Aku merutuk dalam hati. Aku benci semua cerita horor. Sejak mendengar cerita itu, kepalaku memutar cerita versi lain di setiap malam menjelang aku tidur. 

Ainur telah berubah. 
Di kulitnya yang hitam itu tumbuh bulu-bulu yang lebat. Semakin lebat, lebat dan semakin lebat menyerupai gandaruwo. 

Ia akan duduk sangat lama di tangga menuju lantai dua. Tidak ada yang dikerjakannya selain bersih-bersih dan melamun. Padahal aku tahu, ada beban yang sangat berat di pundaknya yang kecil itu.
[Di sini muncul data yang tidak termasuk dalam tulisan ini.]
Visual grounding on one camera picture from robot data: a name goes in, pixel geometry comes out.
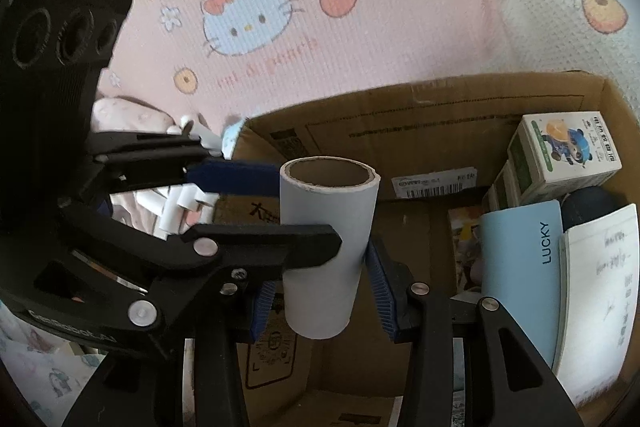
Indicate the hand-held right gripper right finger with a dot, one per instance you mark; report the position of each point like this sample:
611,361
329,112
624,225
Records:
382,297

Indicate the white cardboard tube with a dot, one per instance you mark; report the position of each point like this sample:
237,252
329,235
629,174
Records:
325,207

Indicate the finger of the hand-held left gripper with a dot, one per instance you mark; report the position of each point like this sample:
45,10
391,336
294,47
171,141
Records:
300,244
235,179

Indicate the pink floral pillow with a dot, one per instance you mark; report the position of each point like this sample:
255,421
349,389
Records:
125,114

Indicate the dark blue round object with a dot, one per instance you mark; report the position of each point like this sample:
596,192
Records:
590,207

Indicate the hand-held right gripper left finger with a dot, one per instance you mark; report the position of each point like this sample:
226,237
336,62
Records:
262,312

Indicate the brown cardboard box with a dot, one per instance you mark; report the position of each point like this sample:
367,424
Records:
425,127

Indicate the pile of white tubes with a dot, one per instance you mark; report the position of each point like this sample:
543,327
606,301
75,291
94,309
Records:
175,212

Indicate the pink cartoon printed mat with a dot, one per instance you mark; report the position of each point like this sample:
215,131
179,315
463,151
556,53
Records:
400,32

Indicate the colourful printed packet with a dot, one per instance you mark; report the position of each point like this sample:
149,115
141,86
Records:
465,247

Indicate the green white carton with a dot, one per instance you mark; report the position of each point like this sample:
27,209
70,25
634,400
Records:
490,199
507,187
565,157

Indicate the white paper notebook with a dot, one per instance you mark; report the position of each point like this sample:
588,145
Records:
600,297

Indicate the cream printed blanket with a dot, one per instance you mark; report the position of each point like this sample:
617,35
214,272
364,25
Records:
550,7

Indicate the light blue wipes packet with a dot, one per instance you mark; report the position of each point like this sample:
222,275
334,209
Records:
231,137

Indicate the white shipping label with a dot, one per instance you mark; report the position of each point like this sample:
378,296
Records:
432,183

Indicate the white cartoon printed sheet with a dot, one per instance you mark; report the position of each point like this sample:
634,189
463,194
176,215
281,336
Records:
45,382

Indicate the light blue notebook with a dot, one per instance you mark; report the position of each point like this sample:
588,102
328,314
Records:
520,287

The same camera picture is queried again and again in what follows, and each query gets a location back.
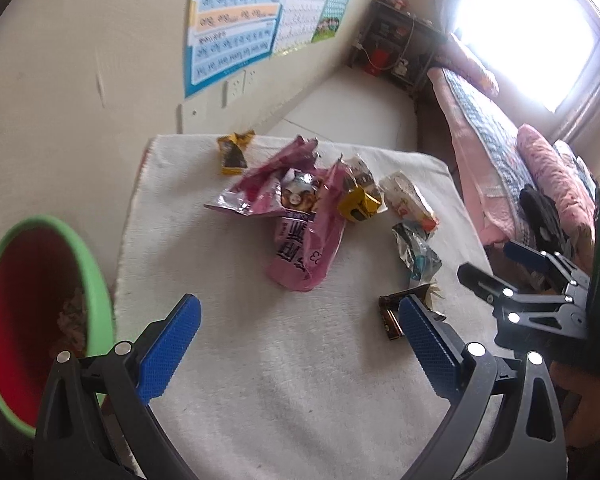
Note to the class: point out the person's right hand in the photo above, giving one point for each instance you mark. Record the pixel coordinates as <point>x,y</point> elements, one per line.
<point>585,405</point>

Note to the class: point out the sheer curtain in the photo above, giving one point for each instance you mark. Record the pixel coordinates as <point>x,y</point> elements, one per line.
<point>595,90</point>

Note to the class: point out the bed with plaid sheet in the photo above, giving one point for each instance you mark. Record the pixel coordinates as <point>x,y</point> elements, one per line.
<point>485,135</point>

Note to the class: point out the red bucket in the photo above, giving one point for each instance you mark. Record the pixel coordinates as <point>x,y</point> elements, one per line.
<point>378,62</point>

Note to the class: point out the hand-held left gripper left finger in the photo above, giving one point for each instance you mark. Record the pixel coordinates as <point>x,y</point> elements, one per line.
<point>172,345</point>

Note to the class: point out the dark metal shelf rack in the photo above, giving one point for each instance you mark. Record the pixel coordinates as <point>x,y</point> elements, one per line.
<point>395,45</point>

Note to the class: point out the purple pillow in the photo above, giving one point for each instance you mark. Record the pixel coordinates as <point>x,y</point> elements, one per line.
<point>472,62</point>

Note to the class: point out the black clothing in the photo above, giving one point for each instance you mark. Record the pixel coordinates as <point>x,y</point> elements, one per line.
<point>542,220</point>

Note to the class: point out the bright window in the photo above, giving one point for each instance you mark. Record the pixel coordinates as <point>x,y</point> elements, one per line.
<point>525,25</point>

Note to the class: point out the white wall socket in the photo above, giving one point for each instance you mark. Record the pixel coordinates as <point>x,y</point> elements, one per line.
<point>240,87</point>

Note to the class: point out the pink quilt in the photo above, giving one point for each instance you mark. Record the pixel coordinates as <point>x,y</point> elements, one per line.
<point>555,175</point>

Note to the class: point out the small yellow black wrapper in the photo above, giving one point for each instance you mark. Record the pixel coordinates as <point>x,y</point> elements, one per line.
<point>234,152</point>

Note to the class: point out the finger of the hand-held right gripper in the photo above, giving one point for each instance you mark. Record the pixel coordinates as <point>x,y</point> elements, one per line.
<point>485,282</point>
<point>530,257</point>

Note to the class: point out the silver foil wrapper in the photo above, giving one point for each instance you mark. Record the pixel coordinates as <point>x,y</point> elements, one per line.
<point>415,252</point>

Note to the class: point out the white chart wall poster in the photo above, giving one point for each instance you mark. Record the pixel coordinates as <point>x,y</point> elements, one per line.
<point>300,5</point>

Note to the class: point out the dark brown wrapper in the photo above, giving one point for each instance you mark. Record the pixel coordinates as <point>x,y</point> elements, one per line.
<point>395,317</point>

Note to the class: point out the green chart wall poster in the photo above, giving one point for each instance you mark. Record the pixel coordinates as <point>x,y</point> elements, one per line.
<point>335,5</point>

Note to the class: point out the white patterned wrapper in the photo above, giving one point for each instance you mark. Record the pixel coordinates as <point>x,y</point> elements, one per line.
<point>362,172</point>

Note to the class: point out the green bin with red inside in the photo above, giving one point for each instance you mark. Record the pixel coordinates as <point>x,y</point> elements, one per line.
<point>25,320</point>

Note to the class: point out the blue letter wall poster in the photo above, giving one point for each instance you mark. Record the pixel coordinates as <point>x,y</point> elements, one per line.
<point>235,20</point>

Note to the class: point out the magenta snack bag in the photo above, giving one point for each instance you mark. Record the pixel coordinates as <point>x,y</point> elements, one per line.
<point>260,185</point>

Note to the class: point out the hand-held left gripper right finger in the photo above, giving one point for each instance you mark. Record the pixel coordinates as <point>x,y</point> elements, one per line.
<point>427,345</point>

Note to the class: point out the pink orange packet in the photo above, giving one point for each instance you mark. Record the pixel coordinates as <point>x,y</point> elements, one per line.
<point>407,200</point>

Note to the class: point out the brown paper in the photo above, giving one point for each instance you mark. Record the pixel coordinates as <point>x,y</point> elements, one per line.
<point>72,315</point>

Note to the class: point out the white towel table cover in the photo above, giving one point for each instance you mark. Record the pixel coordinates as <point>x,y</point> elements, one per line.
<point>290,375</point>

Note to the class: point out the pink plastic bag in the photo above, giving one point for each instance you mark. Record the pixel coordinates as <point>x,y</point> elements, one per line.
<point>305,250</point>

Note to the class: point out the small yellow carton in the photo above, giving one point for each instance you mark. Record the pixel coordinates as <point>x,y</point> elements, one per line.
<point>360,205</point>

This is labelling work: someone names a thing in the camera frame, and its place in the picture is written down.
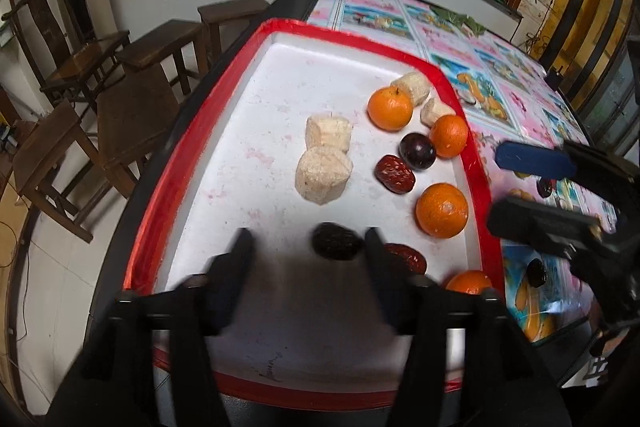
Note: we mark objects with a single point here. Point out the red rimmed white tray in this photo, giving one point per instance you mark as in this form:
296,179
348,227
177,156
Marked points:
280,107

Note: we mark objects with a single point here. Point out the glass door cabinet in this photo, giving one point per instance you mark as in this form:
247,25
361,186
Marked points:
595,32

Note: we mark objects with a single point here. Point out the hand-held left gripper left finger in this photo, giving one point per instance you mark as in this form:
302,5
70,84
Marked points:
227,287

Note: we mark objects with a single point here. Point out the orange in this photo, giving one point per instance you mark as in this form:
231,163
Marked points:
441,209
467,283
390,107
449,135

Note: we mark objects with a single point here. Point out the dark wooden chair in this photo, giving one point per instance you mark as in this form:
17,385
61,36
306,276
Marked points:
80,57

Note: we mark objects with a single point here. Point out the black container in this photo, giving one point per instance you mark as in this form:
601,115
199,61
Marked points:
554,79

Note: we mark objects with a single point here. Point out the dark purple plum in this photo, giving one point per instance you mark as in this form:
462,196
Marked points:
417,151

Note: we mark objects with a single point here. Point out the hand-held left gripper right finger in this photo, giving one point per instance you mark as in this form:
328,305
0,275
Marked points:
387,284

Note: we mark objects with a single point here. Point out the green leafy cloth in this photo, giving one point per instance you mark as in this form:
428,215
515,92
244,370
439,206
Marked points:
460,19

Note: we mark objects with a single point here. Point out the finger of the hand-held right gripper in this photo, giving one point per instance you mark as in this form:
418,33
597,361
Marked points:
535,160
540,222

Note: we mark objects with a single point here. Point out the dark wooden stool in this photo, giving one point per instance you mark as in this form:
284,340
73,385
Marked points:
160,42
47,142
232,9
137,117

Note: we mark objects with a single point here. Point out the thick sugarcane piece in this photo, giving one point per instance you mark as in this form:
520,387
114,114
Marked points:
322,174

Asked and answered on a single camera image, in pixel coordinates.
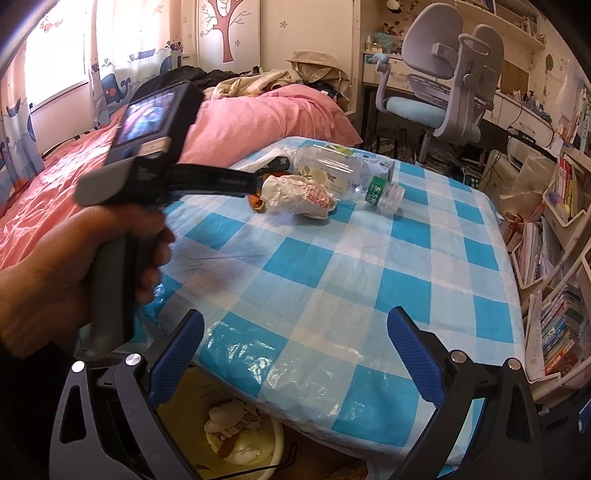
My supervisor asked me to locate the white paper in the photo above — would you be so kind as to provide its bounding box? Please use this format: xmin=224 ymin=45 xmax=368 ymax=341
xmin=261 ymin=173 xmax=338 ymax=220

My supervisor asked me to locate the cream printed cloth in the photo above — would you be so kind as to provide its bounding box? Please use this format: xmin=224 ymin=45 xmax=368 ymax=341
xmin=203 ymin=69 xmax=301 ymax=100

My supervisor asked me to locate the printed drink carton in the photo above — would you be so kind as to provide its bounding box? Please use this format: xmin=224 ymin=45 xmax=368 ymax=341
xmin=323 ymin=143 xmax=397 ymax=184

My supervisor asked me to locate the white plastic bag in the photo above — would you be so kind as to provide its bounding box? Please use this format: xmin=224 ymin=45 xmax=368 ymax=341
xmin=231 ymin=147 xmax=296 ymax=180

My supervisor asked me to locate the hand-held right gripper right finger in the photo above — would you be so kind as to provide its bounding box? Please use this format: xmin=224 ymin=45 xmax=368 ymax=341
xmin=383 ymin=305 xmax=542 ymax=480

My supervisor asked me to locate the crumpled white tissue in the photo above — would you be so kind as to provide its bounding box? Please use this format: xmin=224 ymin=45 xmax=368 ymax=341
xmin=205 ymin=399 xmax=265 ymax=465

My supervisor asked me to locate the khaki jacket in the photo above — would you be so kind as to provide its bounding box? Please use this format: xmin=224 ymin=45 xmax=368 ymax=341
xmin=286 ymin=50 xmax=352 ymax=101

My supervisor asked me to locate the yellow basin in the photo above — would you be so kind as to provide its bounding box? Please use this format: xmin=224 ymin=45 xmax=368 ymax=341
xmin=203 ymin=399 xmax=285 ymax=480

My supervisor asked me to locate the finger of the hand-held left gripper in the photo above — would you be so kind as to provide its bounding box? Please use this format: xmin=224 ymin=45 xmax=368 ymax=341
xmin=169 ymin=164 xmax=265 ymax=199

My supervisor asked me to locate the black cord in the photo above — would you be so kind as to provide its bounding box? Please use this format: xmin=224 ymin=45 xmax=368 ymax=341
xmin=275 ymin=440 xmax=301 ymax=475

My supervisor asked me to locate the person's left hand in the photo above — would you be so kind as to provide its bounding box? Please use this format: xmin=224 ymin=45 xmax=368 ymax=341
xmin=0 ymin=203 xmax=177 ymax=360

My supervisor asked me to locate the pink tree wall sticker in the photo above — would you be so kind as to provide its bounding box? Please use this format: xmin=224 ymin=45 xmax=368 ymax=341
xmin=198 ymin=0 xmax=260 ymax=65

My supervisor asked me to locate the whale print curtain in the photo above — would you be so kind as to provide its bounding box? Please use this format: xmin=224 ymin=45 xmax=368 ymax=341
xmin=0 ymin=0 xmax=186 ymax=186

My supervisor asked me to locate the pink blanket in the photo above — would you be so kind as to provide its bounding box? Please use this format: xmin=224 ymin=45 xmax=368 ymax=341
xmin=0 ymin=83 xmax=363 ymax=273

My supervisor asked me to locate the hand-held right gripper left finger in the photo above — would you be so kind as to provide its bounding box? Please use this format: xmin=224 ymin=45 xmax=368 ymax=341
xmin=48 ymin=309 xmax=207 ymax=480

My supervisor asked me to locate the white book rack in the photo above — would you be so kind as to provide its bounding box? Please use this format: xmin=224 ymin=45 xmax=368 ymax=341
xmin=508 ymin=154 xmax=591 ymax=288
xmin=525 ymin=258 xmax=591 ymax=403

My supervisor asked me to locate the blue checked tablecloth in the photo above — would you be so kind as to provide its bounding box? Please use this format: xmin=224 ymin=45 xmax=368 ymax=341
xmin=141 ymin=136 xmax=527 ymax=467

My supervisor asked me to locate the clear plastic bag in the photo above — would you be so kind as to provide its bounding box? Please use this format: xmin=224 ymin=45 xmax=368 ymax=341
xmin=499 ymin=154 xmax=555 ymax=214

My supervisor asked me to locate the grey blue desk chair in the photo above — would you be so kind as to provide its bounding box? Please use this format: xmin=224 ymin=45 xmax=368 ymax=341
xmin=373 ymin=4 xmax=504 ymax=168

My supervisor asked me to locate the white printer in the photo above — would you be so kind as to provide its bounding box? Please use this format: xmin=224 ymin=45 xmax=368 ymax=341
xmin=507 ymin=134 xmax=556 ymax=172

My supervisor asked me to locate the white wall shelf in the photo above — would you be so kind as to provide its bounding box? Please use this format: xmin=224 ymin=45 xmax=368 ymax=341
xmin=455 ymin=0 xmax=548 ymax=52

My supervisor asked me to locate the clear plastic bottle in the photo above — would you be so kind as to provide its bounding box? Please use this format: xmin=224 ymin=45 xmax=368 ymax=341
xmin=290 ymin=144 xmax=406 ymax=216

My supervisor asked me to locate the black clothing pile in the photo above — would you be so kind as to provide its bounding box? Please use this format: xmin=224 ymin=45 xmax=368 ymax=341
xmin=139 ymin=65 xmax=241 ymax=100
Ia terancam Drop Out di akhir semester kuliahnya ini. Dan aku tahu, tak ada yang bisa kulakukan untuk membantunya. 

“Aku disuruh pulang kampung kalau tak kuat lagi melanjutkan kuliah, tapi untuk apa pula ijazah, toh hanya bapakku yang membutuhkannya” Sekali itu saja ia mengeluh. Wajahnya yang tanpa ekspresi tiba-tiba menjadi sangat sendu. Aku sedikit khawatir, dan lebih khawatir lagi ketika pagi hari aku tak mendengar suara sapunya. Pun ketika kugantikan pekerjaannya menyapu, ia cuma tersenyum. Senyum yang lebih menyerupai seringaian. 

Hari-hari berikutnya, aku tak pernah lagi mendengar ia menyapu. Di pagi hari, aku terbangun lebih siang setiap hari. Diam-diam aku baru sadar, bahwa suara sapu Ainur telah jadi alaram bagi kupingku. Dan aku tahu, aku telah kehilangan alaramku itu. 

Semakin hari, entah kenapa, aku merasa penting untuk tahu kabar tentang Ainur. Menjelang sore, ia tak lagi duduk di tangga menuju lantai dua. Ia selalu berada di kamarnya. Keluar hanya untuk makan dan mandi. Lalu kembali mengurung diri di kamarnya. 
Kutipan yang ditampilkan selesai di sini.